**TASK TO CARRY OUT**.
Below are lines of data; count those that contain "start" and give the total alone.

**PROVIDED MATERIAL**.
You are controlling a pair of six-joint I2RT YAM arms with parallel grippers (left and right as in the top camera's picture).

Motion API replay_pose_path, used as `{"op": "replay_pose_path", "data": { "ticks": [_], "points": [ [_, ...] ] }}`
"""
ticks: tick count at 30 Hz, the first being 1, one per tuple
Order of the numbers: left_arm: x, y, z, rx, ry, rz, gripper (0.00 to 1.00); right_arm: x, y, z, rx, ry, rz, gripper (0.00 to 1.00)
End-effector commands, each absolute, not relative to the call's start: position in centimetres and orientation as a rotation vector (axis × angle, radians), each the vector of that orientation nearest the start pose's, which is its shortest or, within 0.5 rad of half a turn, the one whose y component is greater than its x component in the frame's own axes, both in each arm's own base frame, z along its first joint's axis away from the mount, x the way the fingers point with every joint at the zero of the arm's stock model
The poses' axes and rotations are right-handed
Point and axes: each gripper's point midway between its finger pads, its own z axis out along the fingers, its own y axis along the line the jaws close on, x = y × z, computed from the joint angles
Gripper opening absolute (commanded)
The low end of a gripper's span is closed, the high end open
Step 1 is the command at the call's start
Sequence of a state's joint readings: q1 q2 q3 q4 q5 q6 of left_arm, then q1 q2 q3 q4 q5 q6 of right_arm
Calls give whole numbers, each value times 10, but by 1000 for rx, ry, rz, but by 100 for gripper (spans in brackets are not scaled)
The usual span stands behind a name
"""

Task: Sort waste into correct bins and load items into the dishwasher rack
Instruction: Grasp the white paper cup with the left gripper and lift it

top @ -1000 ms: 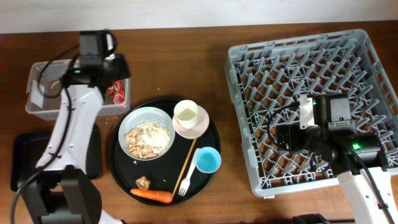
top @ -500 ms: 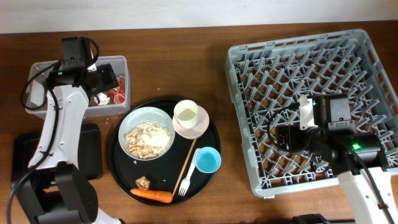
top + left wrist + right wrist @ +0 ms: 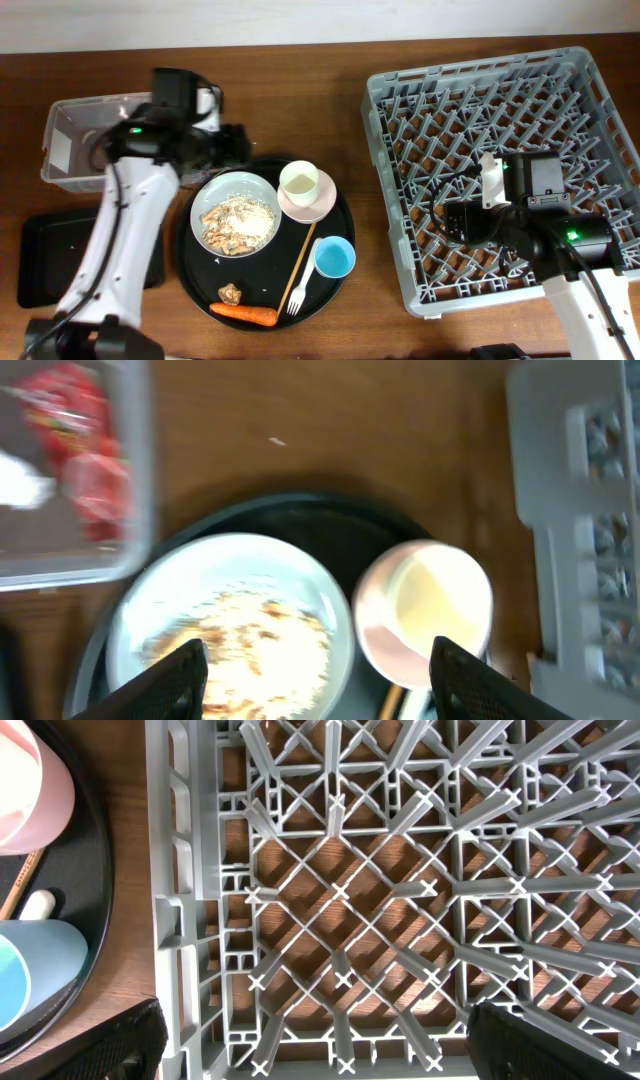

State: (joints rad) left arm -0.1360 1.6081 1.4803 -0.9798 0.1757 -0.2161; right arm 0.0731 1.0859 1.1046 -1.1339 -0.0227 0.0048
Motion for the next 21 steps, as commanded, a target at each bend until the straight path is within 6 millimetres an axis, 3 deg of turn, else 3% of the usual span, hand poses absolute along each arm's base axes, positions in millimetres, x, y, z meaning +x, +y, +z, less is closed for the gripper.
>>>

**RESPONSE TO THIS EXERCISE**.
2